Yeah... Slang for a digitized copy of a vinyl record.
I don't like the term "rip" either... ;) And personally, I only use "rip" in reference to CDs.
I've digitised a few hundred LPs, EPs and singles, and still don't have a word for it. "Rip" doesn't feel right, and "needle-drop" sounds like an expensive accident.
What it is, is ADC . Analog to digital conversion.
It is making a digital recording from an analogue source:
a phono preamp instead of a microphone preamp,
a cartridge transducer instead of a microphone transducer,
a phonograph record instead of a musical instrument or voice.

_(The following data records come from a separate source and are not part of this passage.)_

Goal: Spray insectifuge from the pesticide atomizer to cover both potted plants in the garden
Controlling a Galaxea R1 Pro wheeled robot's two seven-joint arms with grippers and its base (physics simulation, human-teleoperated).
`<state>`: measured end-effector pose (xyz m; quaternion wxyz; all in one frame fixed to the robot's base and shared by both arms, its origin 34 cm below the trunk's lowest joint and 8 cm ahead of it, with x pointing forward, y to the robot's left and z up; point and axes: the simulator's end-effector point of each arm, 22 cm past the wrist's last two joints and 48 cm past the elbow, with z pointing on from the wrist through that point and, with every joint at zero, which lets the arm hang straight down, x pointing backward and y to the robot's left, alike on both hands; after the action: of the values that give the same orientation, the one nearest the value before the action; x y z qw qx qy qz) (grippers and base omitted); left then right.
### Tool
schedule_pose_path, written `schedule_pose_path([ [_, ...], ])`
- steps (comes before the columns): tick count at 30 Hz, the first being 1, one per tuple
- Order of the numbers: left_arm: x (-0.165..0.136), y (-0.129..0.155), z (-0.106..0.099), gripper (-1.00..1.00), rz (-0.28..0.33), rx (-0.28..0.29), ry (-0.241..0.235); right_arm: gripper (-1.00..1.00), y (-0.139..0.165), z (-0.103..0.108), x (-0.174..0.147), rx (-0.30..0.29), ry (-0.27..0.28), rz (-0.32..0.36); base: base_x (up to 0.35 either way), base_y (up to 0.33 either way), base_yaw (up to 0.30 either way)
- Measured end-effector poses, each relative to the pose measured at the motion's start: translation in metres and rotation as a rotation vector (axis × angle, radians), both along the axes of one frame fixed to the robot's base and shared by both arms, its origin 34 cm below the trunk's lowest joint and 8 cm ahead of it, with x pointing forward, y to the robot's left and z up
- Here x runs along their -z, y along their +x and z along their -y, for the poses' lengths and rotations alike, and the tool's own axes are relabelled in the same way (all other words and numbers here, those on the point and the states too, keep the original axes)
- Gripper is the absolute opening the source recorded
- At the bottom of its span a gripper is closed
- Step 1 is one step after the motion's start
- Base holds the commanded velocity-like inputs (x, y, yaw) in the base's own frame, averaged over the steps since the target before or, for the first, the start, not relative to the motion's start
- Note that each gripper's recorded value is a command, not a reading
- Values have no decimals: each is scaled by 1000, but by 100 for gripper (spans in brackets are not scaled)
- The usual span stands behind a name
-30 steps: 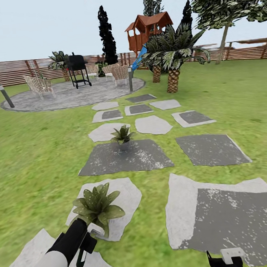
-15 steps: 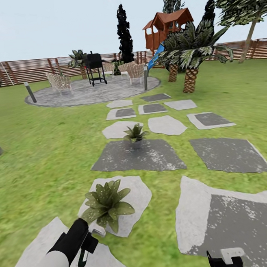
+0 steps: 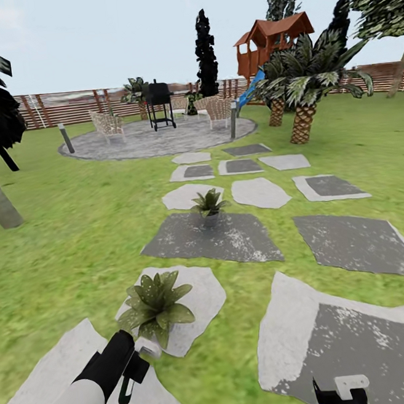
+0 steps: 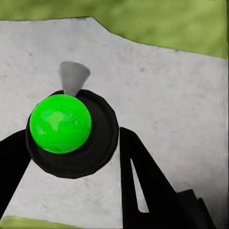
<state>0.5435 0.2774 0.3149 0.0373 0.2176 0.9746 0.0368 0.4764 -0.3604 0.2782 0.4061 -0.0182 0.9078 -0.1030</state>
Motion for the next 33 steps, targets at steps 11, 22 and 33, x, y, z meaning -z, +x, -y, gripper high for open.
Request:
schedule_pose_path([
  [11, -1, 1, 3, -100, 3, 3, -4, 100, 0, 0, 0, 0, 0, 1, 51, -274, 143],
  [22, -1, 1, 3, -100, 3, 0, -5, 100, 0, 0, 0, -1, 1, 0, 187, -191, 66],
  [33, -4, 3, 4, -100, 11, -1, -7, 100, 2, 0, -3, -1, 1, 6, 47, -19, 213],
])
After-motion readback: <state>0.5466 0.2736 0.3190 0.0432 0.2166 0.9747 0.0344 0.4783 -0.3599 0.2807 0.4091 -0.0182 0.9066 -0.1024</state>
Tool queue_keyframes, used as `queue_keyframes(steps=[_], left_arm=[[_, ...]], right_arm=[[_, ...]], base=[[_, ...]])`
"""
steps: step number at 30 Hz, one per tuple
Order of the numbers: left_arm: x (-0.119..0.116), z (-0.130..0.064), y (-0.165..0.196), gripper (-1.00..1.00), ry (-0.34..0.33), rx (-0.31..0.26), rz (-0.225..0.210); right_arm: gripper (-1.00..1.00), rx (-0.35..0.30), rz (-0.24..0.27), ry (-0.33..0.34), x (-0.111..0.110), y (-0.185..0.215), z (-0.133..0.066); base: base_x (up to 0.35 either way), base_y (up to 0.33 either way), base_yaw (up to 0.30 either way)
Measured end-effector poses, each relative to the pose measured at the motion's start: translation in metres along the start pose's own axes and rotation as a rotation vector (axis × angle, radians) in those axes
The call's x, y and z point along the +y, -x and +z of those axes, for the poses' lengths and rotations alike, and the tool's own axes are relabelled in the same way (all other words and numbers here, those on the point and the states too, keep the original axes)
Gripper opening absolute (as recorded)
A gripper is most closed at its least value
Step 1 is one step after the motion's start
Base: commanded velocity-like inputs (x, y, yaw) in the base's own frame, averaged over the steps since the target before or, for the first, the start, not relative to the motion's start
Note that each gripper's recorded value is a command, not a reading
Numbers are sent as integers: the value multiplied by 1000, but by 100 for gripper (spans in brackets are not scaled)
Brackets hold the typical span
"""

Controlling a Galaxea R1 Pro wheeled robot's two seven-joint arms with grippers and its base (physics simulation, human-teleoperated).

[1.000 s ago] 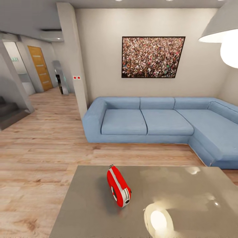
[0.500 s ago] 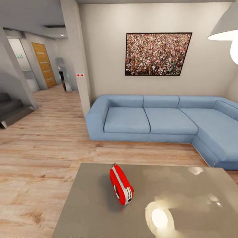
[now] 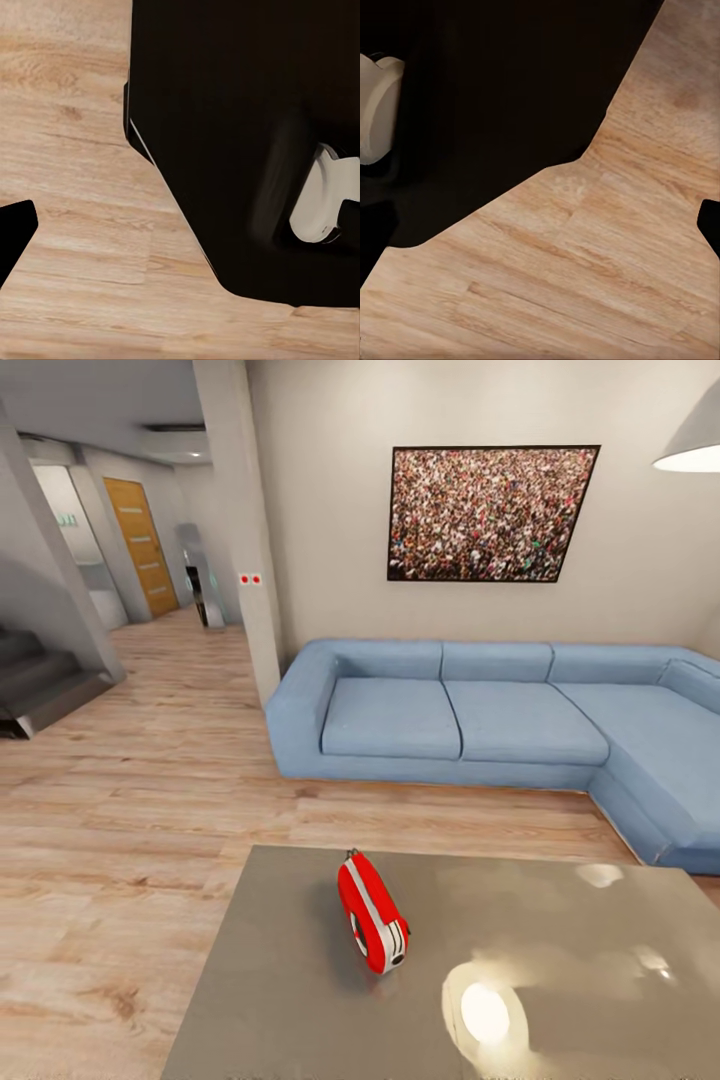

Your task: Turn on the radio receiver that's on the table in the living room.

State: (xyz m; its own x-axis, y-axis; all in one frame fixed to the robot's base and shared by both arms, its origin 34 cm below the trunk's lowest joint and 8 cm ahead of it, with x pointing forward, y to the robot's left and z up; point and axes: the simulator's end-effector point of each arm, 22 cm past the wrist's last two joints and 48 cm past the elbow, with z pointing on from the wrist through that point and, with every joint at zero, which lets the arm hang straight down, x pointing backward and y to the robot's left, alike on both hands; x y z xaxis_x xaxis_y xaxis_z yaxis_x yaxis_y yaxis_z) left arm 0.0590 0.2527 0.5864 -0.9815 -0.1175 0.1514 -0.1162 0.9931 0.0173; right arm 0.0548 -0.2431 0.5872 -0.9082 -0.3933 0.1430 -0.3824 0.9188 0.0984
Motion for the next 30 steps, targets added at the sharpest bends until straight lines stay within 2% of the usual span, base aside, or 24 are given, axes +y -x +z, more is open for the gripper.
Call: queue_keyframes(steps=[30], left_arm=[[2, -1, -19, 100, 5, 48, 0]], right_arm=[[100, 46, 3, 17, 6, -18, -1]], base=[[0, 0, 1]])
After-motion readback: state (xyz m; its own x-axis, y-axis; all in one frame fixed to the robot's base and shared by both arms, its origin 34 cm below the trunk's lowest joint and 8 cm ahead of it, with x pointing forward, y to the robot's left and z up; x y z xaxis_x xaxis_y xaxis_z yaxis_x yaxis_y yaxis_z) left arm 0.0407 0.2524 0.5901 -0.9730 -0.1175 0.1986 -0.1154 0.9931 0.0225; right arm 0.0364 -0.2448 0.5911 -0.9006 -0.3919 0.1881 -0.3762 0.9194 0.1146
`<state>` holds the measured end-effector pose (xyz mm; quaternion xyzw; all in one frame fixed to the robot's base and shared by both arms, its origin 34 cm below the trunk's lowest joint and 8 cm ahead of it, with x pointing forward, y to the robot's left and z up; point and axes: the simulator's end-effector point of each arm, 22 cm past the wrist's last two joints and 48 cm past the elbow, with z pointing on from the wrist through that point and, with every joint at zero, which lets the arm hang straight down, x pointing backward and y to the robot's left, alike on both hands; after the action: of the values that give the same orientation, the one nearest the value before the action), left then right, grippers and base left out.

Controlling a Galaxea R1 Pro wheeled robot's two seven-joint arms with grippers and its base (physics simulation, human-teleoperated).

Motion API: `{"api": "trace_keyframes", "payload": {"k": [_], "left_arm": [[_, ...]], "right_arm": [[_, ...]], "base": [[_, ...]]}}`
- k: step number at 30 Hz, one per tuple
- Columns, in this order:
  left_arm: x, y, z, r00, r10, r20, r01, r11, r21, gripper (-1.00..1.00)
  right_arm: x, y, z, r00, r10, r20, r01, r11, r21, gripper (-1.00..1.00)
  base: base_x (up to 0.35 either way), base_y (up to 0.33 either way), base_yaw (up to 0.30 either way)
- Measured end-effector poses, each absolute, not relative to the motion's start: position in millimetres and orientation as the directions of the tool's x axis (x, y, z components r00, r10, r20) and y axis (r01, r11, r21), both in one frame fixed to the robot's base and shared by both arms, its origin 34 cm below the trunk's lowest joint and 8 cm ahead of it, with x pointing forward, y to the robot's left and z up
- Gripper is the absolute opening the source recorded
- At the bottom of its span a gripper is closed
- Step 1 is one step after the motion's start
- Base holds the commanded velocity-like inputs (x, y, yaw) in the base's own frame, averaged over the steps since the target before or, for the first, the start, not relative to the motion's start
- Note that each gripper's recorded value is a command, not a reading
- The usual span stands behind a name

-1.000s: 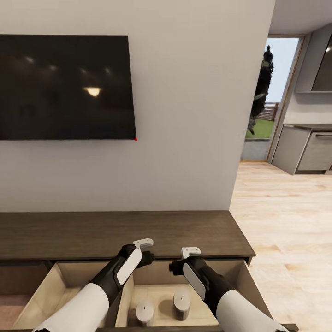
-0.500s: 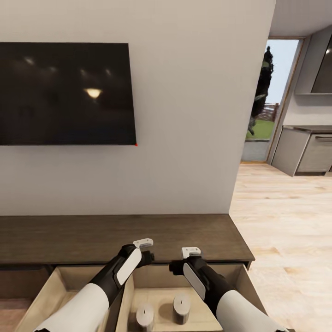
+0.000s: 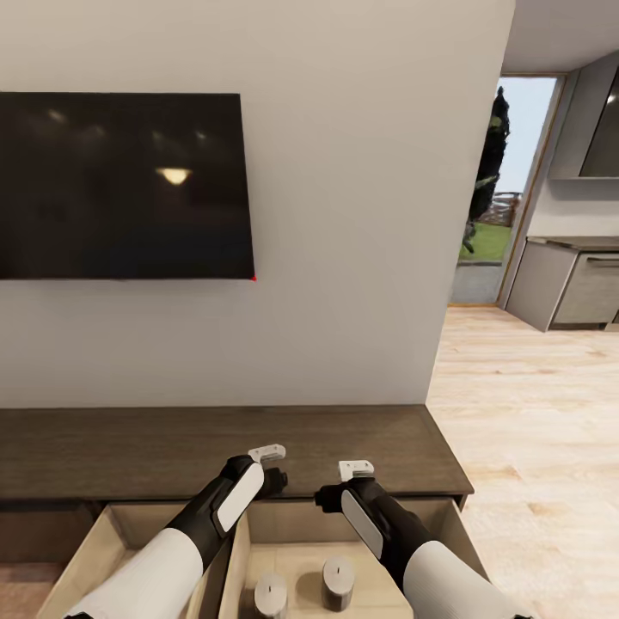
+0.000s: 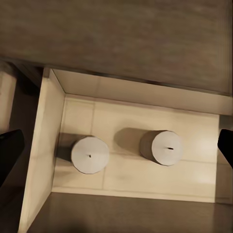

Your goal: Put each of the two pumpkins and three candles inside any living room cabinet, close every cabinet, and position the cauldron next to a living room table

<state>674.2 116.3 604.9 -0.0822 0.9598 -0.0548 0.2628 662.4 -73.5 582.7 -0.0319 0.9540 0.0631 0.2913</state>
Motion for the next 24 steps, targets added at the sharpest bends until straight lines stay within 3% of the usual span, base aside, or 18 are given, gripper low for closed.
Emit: {"api": "trace_keyframes", "payload": {"k": [24], "left_arm": [[681,150,640,-0.85,-0.188,-0.493,-0.152,0.982,-0.112,1.0]], "right_arm": [[668,-79,623,-0.831,-0.022,-0.555,-0.092,0.991,0.097,1.0]], "base": [[0.0,0.0,0.0]]}}
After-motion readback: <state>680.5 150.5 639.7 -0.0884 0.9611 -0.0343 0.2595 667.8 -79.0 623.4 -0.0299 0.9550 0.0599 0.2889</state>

The ADC is the same in both cases.
The recording program is the same in both cases.
"A needle drop is a version of a music album that has been transferred from a vinyl record to digital audio or other formats. Needle drops are sometimes traded among music collectors, especially when the original vinyl recording has not been released officially on a subsequent consumer format. It is also referred to as a 'Vinyl Rip' or 'Record Rip'" ~ https://en.wikipedia.org/wiki/Needle_drop_(audio)
Thanks all. That pretty much covers it. I understand.
... Or it's what happens when a Christmas tree is not watered regularly.